Нельзя сказать, что Басута был одет небрежно. Он сам был помят, это да – но отнюдь не его костюм. Зато у господина Председателя можно было поучиться тому, как дорогие, инопланетного происхождения вещи носить так, чтобы едва заметная нотка небрежности подсказывала окружающим, что в глубине души хозяину тех вещей на этих самых окружающих наплевать. Высокий благородный лоб Басуты был чуть тронут философским страданием – но я подозревал, что вызвано оно не тяжёлыми размышлениями об экономическом положении колонии Имллт, а похмельным синдромом…
Я неспешным уверенным шагом дошёл до тумбы с пирамидкой в центре приёмной. Со мной не заговорили – и я не стал ничего говорить. Напустил на себя вид человека, исполняющего рутинные обязанности по службе, вставил свою профессиональную карточку в приёмное гнездо и молча принялся орудовать с пирамидкой управления. Так мне было проще соблюсти важное правило из кодекса космических охотников: «И не сказав ни слова лжи!» Пусть мой друг и учитель за меня порадуется – уйти, если что, тоже нужно суметь красиво…
Говорил в приёмной только пресс-секретарь. Ему почему-то показалось, что сегодня не был в полной мере соблюдён протокол, а это при общении с человеком, принёсшим сообщение от Космодрома, вообще-то чревато. Если посмотреть на вещи непредвзято, то он был, наверное, прав: то ждать приходится часами, то приём начинается без положенного официального приветствия. Но всё это было бы справедливо только в том случае, если бы я действительно принёс рутинные извещения от Космодрома, а не пытался протащить в правительственную информационную сеть документ шокового содержания без высочайшей подписи…
– … Мы говорили с агентом Ачетом о любви, господин Председатель… – слышал я краем уха. – Какое это хлопотное дело – Родину любить…
Басута слушал его, чуть опустив голову.
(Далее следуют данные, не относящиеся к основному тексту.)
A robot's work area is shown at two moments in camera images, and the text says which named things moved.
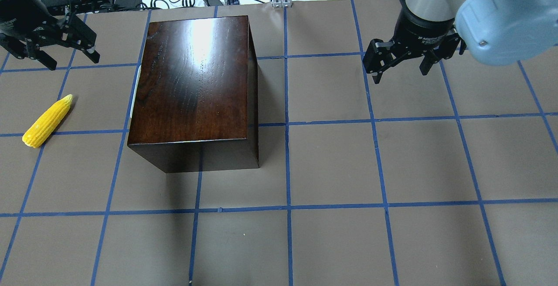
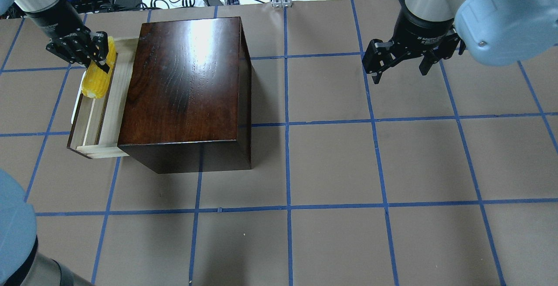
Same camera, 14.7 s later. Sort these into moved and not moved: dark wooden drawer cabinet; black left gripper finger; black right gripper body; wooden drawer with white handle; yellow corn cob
Moved: black left gripper finger; yellow corn cob; wooden drawer with white handle
Not moved: dark wooden drawer cabinet; black right gripper body
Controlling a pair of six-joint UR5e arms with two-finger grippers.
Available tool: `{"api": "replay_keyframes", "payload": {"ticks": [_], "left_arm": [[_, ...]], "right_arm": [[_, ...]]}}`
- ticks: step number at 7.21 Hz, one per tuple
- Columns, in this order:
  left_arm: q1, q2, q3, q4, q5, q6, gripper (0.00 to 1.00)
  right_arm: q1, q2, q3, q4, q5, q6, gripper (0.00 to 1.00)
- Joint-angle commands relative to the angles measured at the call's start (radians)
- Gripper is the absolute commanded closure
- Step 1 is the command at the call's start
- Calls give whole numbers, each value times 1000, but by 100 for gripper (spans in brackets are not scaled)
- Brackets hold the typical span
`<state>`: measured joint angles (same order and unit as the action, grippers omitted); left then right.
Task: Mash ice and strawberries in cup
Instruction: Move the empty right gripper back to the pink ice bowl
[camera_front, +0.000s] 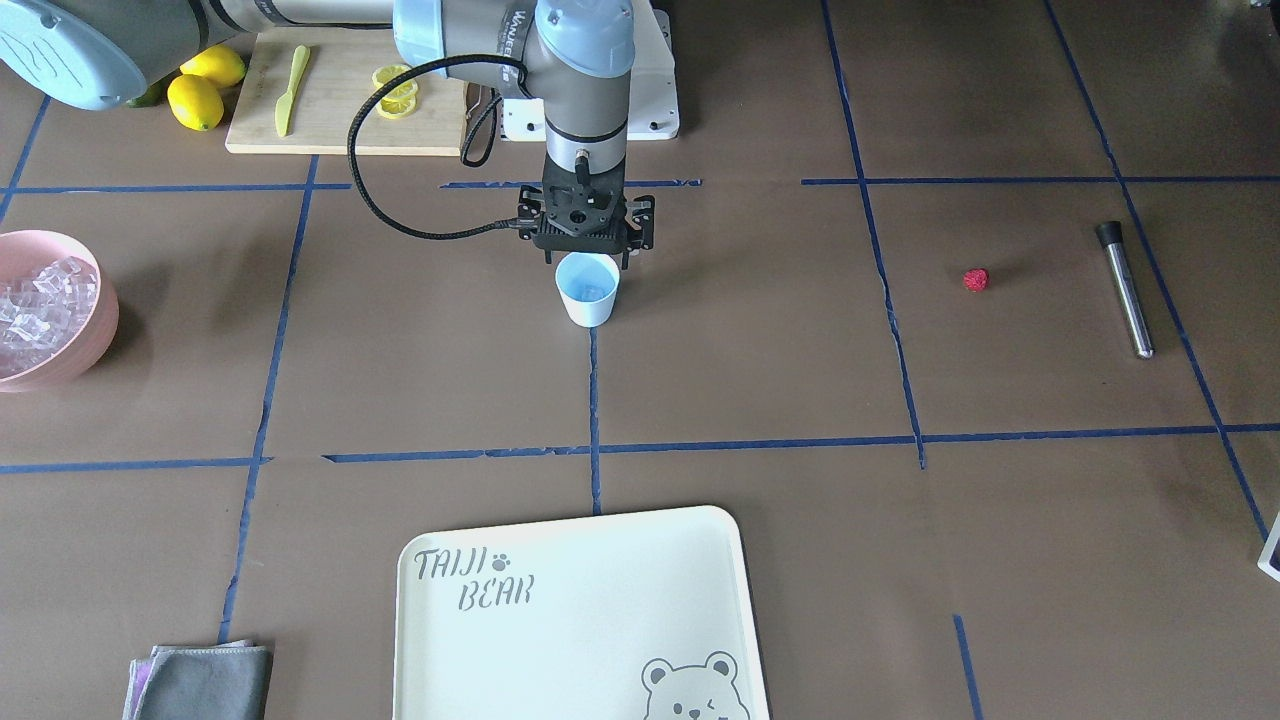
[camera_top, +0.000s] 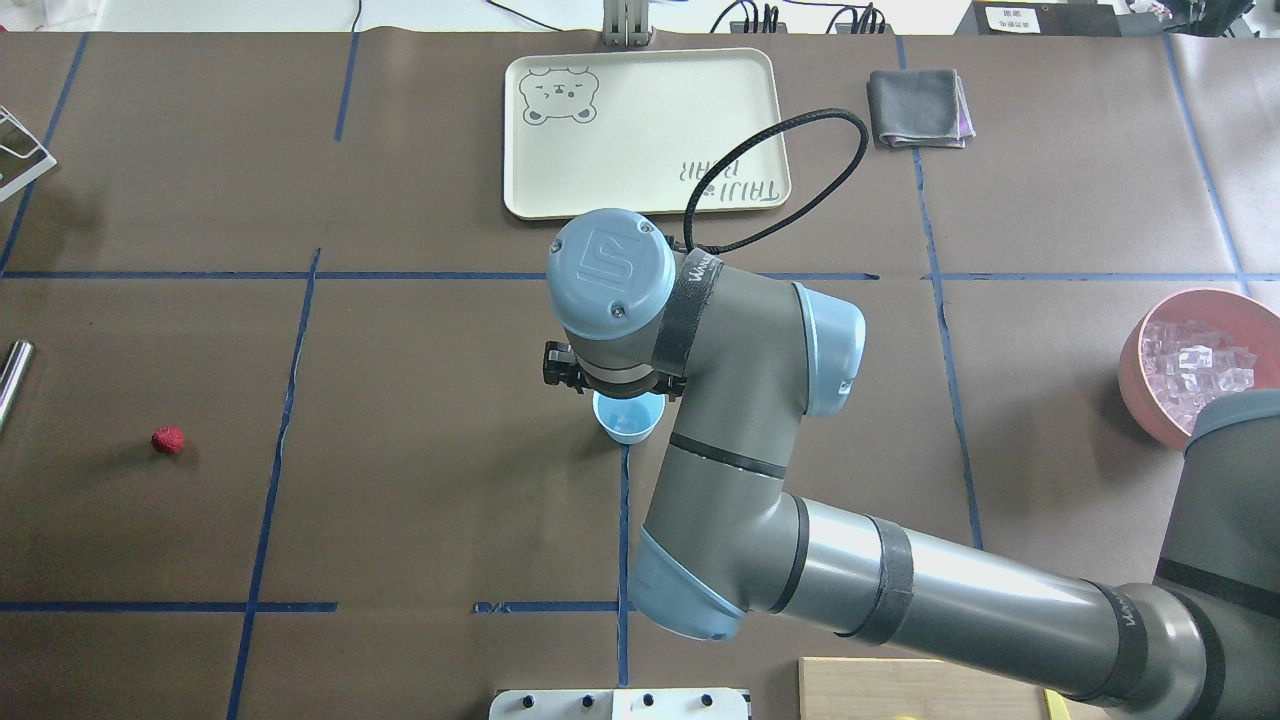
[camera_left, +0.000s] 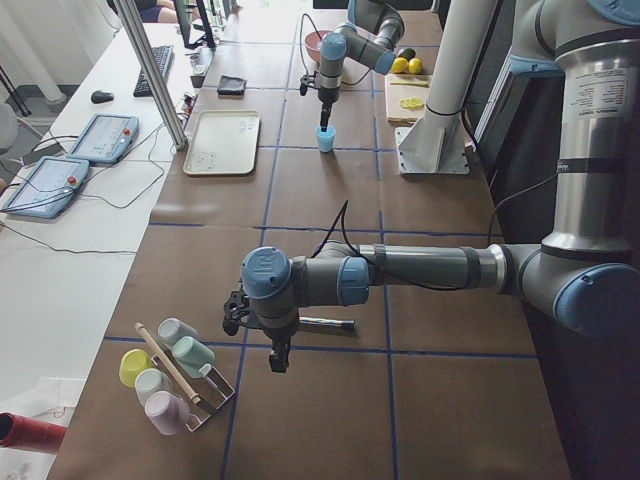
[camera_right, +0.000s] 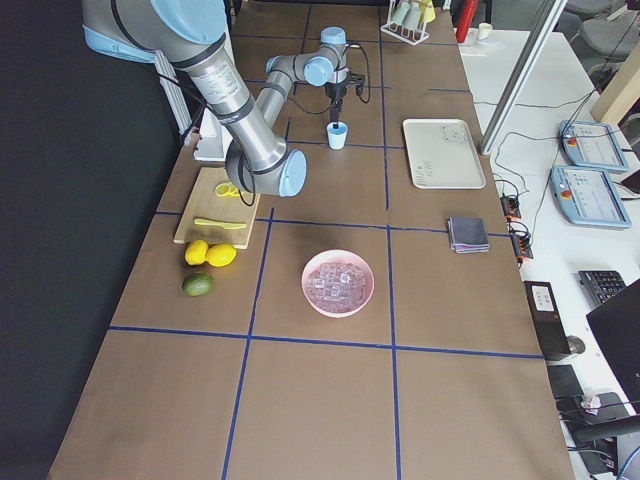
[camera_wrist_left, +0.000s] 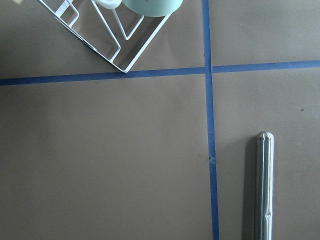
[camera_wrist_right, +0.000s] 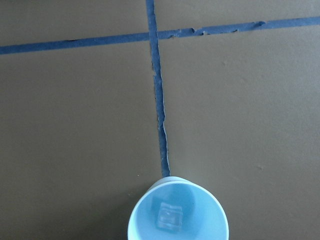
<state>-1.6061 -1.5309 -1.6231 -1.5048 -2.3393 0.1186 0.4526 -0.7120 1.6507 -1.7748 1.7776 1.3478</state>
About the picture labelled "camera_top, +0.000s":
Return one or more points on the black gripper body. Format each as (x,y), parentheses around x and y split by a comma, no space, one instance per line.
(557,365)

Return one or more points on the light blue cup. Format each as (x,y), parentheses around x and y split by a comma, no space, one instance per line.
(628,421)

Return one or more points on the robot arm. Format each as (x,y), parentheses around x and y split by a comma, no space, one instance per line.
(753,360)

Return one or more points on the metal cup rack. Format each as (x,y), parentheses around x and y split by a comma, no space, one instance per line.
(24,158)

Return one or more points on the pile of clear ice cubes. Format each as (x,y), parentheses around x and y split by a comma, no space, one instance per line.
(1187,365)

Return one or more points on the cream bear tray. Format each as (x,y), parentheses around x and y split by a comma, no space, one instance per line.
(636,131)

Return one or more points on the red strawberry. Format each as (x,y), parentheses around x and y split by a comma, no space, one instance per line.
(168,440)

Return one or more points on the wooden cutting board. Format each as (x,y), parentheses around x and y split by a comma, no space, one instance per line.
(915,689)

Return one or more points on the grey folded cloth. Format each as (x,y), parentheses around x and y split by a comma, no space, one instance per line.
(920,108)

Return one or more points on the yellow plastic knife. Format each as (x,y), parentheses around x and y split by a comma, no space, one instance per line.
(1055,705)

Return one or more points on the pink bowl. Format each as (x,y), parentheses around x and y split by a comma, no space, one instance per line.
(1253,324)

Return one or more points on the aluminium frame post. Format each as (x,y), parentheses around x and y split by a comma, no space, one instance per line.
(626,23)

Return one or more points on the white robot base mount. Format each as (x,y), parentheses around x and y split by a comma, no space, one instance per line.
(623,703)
По лицу господина Председателя Кондуктории я мог с уверенностью прочитать, что больше всего на свете он сейчас желает не любви, а того, чтобы его собственный пресс-секретарь наконец заткнулся.
– … В такой дождь не всякий к своей девушке решится пойти… Или даже поехать… – не унимался Стап. – А мы вот должны… На своём посту…
Кажется, я стал понимать – это он пытался так мне чуть-чуть польстить, чтобы, если что, я не упомянул в своём отчёте для Космодрома про мелкие служебно-алкогольные безобразия в стенах Кондуктории.
– Ты что же, бабу равняешь со служебным долгом? – не выдержав, вполголоса недовольно проговорил Басута.
– Есть много общего… как мне кажется… мать и родная наша колония… – вздрогнув, Стап с лёгкого перепугу понёсся во все тяжкие скользкой философии пафосных штампов. – Породившая нас сущность… субстанция… Посреди холодного космоса…
Басута поднял на пресс-секретаря страдальческий взгляд… Как вовремя! У меня в перевёрнутой сияющей пирамиде проекционного экрана как раз заканчивался диалог регистрации нового документа в правительственной сети. Терминал вот-вот должен был наложить входящую шифропечать секретариата Председателя Кондуктории, после чего выполняется загрузка самого послания. И как только она закончится – послание можно будет смело называть Посланием. Ибо с этого момента жаркие, но абстрактные политические дискуссии о том, может ли последовать вторжение на Имллт со стороны негативно настроенных к нам высших колоний Малого Кольца, потеряют всякий смысл. И, может быть, мы хоть тогда со страху за оставшиеся годы попробуем что-то сделать для своей защиты… Как это сделали жители колонии Зит.
Процесс загрузки документа, наверное, ещё можно было как-то прервать, если вовремя глянуть на его выходные данные, выстроившиеся лесенкой вдоль бесцветной грани… Я хорошо знал процедуру регистрации, и пальцы мои работали очень быстро, но белая грань, соединяющая добро и зло, демаскировала меня – ведь послания от Космодрома к правительству Кондуктории обычно были выдержаны в красно-фиолетовых тонах… Однако эти несколько таких нужных мне секунд, это время для короткого окрика, было упущено… Смешно, но, кажется, эта нелепая беседа о любви сыграла мне на руку… Стала той случайностью, которая способна сделать удачной самую дерзкую авантюру.